TRY IT:
Would you copy the line that includes "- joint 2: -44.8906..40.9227" and every line that follows it, down to the last line of the listing below, exactly as they stand?

THE INPUT:
======

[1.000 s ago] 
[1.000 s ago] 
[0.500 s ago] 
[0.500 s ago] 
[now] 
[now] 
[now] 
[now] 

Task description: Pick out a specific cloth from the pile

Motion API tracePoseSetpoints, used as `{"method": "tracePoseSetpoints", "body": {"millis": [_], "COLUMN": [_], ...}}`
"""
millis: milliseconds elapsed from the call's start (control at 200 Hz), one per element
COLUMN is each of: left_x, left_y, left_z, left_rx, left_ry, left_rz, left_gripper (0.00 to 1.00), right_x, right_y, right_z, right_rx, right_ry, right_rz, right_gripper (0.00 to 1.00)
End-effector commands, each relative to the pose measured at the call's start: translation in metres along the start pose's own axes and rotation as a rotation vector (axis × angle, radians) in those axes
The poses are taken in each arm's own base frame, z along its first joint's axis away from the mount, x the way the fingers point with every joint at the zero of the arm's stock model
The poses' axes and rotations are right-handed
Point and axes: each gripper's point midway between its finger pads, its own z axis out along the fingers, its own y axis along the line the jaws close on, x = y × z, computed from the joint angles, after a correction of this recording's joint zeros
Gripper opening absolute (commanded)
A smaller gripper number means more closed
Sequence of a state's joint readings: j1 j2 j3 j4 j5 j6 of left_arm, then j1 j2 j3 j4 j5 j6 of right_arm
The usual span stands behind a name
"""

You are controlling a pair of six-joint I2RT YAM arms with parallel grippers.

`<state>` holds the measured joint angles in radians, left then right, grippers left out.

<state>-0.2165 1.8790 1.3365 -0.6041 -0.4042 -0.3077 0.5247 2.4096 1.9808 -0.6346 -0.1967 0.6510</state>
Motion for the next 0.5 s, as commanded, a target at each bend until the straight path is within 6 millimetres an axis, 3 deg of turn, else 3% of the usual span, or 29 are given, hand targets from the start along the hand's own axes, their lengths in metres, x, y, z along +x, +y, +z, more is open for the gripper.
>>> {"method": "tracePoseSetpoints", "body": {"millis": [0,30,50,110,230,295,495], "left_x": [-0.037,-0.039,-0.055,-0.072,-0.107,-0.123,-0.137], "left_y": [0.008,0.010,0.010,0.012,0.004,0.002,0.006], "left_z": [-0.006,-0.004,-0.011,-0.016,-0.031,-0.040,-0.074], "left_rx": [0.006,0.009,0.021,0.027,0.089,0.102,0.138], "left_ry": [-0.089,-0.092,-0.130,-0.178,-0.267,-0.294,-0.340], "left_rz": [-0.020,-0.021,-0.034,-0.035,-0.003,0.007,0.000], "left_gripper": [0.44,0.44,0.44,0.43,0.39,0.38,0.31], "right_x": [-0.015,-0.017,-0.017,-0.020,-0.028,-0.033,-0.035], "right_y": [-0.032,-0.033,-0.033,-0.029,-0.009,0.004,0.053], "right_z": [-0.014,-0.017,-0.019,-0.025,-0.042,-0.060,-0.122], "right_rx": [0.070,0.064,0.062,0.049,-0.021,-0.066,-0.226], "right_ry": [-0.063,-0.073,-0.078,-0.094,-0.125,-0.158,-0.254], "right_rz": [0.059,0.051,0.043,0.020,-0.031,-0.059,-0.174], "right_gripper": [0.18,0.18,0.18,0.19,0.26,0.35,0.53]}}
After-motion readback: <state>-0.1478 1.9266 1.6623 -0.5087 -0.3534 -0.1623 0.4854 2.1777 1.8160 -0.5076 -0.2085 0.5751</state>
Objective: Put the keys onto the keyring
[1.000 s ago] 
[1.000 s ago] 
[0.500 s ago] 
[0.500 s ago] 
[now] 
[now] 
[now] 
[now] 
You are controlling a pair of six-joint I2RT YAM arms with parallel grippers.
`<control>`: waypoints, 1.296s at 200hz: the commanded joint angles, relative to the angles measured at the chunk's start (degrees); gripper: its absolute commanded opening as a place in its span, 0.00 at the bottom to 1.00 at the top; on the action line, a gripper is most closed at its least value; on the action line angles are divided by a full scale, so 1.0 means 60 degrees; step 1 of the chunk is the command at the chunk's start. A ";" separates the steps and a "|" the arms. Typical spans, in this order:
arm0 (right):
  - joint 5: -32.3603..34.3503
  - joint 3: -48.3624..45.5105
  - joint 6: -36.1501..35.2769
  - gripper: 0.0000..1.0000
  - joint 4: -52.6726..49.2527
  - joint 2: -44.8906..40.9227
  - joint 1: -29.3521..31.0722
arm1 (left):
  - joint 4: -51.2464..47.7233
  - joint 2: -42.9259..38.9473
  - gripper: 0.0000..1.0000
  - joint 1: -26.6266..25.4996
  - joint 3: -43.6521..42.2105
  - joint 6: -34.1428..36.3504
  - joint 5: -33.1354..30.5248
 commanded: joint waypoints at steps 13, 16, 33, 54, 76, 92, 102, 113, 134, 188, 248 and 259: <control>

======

REPLY TO THE EXERCISE:
  - joint 2: -44.8906..40.9227
  - joint 1: -29.3521..31.0722
arm1 (left):
  - joint 4: -51.2464..47.7233
  - joint 2: -42.9259..38.9473
  - gripper: 0.0000..1.0000
  - joint 1: -26.6266..25.4996
  - joint 3: -43.6521..42.2105
  - joint 6: -34.1428..36.3504
  - joint 5: -33.1354..30.5248
 commanded: joint waypoints at steps 13, 16, 33, 54, 76, 92, 102, 113, 134, 188, 248 and 259: <control>

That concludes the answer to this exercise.